▶ Prompt: The expected answer is every line of the material that contains the word "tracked".

▶ Record extracts:
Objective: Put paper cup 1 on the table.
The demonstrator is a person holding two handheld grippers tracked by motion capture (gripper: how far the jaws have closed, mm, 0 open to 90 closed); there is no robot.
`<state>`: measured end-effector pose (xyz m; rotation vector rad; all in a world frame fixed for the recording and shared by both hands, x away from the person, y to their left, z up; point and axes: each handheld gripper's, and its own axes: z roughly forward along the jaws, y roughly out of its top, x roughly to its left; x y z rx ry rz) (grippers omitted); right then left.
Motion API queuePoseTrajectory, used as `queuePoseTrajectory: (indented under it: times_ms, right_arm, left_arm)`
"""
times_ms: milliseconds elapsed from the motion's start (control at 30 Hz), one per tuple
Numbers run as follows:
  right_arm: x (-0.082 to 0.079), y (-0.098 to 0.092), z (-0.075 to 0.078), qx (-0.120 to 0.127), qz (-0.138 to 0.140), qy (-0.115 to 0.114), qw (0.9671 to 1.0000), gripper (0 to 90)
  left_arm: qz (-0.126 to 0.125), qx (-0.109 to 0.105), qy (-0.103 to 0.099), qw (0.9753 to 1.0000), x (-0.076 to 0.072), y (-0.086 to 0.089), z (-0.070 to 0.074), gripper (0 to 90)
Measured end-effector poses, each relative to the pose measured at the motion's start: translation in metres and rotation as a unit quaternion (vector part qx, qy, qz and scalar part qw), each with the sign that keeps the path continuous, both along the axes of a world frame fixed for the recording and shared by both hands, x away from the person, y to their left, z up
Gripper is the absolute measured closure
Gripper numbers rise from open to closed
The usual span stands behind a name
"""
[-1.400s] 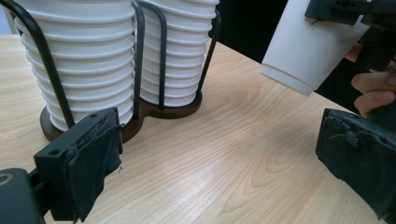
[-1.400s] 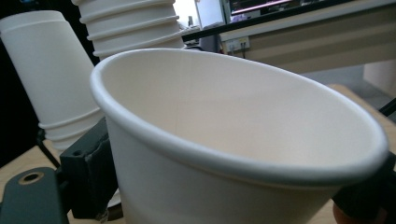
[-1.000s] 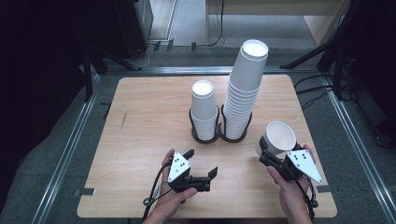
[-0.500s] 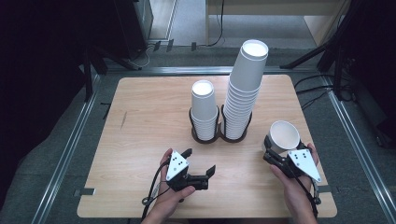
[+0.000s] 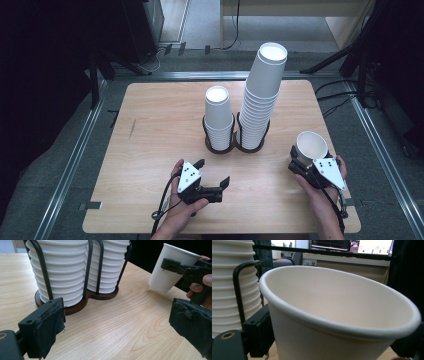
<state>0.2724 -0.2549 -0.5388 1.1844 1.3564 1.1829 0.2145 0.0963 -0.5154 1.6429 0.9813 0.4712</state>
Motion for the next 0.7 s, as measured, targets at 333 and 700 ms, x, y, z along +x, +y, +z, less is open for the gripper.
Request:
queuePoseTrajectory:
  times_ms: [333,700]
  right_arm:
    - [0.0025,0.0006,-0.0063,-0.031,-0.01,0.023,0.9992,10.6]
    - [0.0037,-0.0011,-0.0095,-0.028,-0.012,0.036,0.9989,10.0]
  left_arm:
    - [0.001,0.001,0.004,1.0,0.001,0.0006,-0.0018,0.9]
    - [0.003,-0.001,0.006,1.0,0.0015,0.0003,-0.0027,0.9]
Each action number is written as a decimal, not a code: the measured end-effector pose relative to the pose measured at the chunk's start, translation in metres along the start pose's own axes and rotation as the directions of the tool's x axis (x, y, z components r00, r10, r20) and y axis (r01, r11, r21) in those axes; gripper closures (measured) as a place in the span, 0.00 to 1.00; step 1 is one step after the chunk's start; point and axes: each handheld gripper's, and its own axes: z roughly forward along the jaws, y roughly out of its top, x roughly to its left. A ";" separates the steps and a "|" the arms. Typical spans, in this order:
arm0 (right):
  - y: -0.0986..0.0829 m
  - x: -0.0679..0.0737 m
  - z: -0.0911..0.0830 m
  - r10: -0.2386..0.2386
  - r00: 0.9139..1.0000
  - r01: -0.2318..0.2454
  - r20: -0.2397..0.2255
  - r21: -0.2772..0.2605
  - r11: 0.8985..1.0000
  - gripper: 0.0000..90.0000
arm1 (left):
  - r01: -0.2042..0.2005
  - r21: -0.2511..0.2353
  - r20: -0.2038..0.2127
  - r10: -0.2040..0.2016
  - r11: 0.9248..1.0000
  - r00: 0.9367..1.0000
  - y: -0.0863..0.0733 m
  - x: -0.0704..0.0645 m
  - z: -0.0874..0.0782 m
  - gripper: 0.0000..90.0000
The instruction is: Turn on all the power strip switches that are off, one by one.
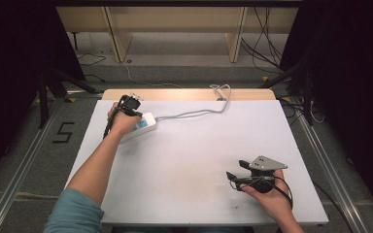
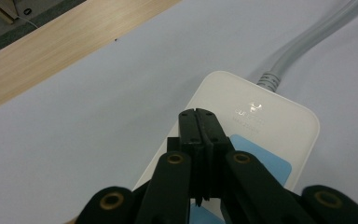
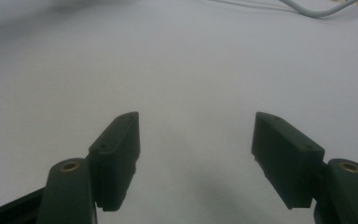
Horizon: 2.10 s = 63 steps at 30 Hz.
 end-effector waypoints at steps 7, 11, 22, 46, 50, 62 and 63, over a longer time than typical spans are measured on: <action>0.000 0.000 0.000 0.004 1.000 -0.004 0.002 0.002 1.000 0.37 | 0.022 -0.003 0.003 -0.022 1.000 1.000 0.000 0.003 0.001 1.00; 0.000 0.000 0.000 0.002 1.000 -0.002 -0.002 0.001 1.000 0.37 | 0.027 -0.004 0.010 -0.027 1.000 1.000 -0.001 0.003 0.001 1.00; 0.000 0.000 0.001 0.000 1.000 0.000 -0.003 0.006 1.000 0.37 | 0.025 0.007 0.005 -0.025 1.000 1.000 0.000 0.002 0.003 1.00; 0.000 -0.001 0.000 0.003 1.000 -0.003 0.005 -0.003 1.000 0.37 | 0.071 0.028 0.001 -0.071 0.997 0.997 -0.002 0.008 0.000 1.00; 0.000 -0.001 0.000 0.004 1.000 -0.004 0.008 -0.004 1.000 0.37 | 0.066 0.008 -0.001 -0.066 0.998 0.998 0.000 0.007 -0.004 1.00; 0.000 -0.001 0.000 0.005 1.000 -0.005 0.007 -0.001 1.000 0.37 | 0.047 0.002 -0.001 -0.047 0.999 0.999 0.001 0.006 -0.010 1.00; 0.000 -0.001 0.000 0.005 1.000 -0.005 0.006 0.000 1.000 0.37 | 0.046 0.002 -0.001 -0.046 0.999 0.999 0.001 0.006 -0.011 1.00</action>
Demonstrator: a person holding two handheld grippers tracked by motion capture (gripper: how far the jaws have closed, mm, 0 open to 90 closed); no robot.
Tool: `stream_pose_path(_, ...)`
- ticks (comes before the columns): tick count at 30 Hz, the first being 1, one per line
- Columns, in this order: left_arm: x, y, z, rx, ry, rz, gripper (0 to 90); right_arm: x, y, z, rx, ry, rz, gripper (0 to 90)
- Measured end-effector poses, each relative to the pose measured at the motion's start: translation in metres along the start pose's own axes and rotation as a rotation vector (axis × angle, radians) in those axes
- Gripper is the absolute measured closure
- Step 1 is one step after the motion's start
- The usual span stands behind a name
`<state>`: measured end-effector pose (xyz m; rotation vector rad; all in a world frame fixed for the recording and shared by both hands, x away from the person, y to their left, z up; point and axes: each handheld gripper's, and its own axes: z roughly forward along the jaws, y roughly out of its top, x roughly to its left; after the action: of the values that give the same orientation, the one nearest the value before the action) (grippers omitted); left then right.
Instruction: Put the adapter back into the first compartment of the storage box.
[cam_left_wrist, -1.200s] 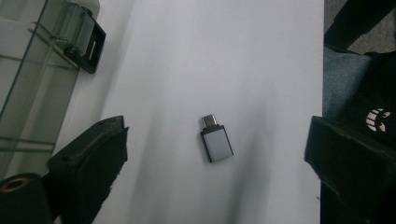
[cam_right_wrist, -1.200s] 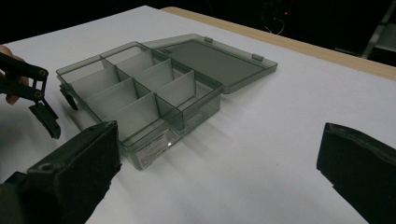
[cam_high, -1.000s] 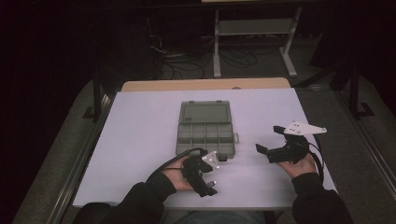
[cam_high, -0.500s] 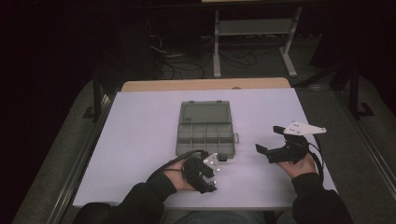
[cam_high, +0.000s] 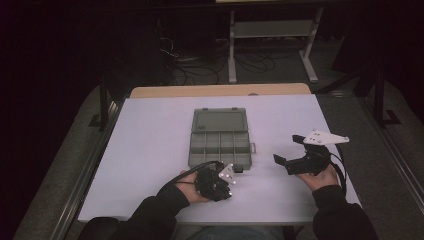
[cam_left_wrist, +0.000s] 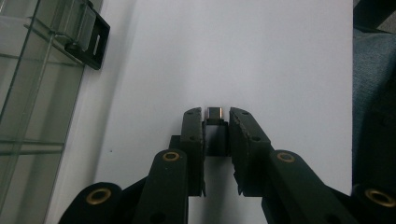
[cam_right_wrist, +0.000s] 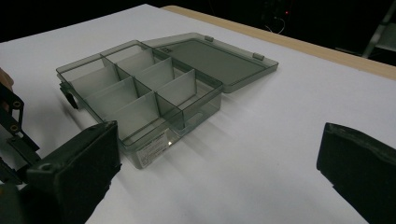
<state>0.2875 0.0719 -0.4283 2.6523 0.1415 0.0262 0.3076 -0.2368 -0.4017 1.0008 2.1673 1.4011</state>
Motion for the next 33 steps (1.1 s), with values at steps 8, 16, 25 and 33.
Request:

▶ Written solution:
The demonstrator is a person holding two handheld grippers tracked by motion capture (gripper: how far the jaws have closed, mm, 0 open to 90 closed); there is no robot.
Demonstrator: a person holding two handheld grippers tracked by motion capture (gripper: how far the jaws have closed, mm, 0 open to 90 closed); no robot.

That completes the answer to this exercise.